XORTX Therapeutics (CSE:XRX; OTCQB:XRTXF), in conjunction with partner, Teijin Pharma, posted positive, statistically significant results with its TMX-049 drug candidate in a U.S. Phase 2 clinical trial in individuals with Type 2 diabetic nephropathy.
The study was designed to test whether TMX-049 over a 12-week treatment period would decrease uric acid levels, and would provide a safe and effective therapeutic approach to decreasing albuminuria.
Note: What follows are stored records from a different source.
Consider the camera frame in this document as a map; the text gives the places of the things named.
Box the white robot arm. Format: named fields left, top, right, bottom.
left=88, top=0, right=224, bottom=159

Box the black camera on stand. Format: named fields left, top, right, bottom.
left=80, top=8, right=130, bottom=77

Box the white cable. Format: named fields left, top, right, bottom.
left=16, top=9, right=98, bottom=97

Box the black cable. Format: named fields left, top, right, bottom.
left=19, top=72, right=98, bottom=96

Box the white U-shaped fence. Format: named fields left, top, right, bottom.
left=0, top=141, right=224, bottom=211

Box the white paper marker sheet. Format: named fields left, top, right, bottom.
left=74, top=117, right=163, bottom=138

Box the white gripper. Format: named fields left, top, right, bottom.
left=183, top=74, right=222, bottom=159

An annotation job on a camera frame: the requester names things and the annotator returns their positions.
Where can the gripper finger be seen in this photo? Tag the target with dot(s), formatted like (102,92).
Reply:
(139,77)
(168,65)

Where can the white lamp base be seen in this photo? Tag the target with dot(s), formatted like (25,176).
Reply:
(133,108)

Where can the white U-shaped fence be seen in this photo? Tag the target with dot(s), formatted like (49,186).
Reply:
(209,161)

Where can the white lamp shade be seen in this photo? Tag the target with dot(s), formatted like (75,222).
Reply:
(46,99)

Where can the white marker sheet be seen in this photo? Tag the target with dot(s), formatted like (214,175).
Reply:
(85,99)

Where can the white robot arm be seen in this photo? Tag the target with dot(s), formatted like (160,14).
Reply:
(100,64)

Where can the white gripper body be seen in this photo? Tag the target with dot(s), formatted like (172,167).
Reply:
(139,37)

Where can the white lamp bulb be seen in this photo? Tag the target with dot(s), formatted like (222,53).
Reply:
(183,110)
Study results showed that in patients with Type 2 diabetic nephropathy, TMX-049 could be safely administered to individuals in the tested dose range and was well tolerated; oral daily doses of TMX-049 could substantially and significantly decrease serum uric acid; and oral daily doses of TMX-049 decreased urinary albumin proteinuria to a substantial and statistically significant degree.
“In the opinion of XORTX, TMX-049 is a leading next generation candidate xanthine oxidase inhibitor, with a desirable combination of strong clinical safety record and potent uric acid lowering capability,” Dr. Allen Davidoff, CEO, said in a statement.
“The results of this study substantially increase the probability of advancing a first-in-class and best-in-class drug to slow and reverse progression of kidney disease in individuals with Type 2 diabetic nephropathy,” he added.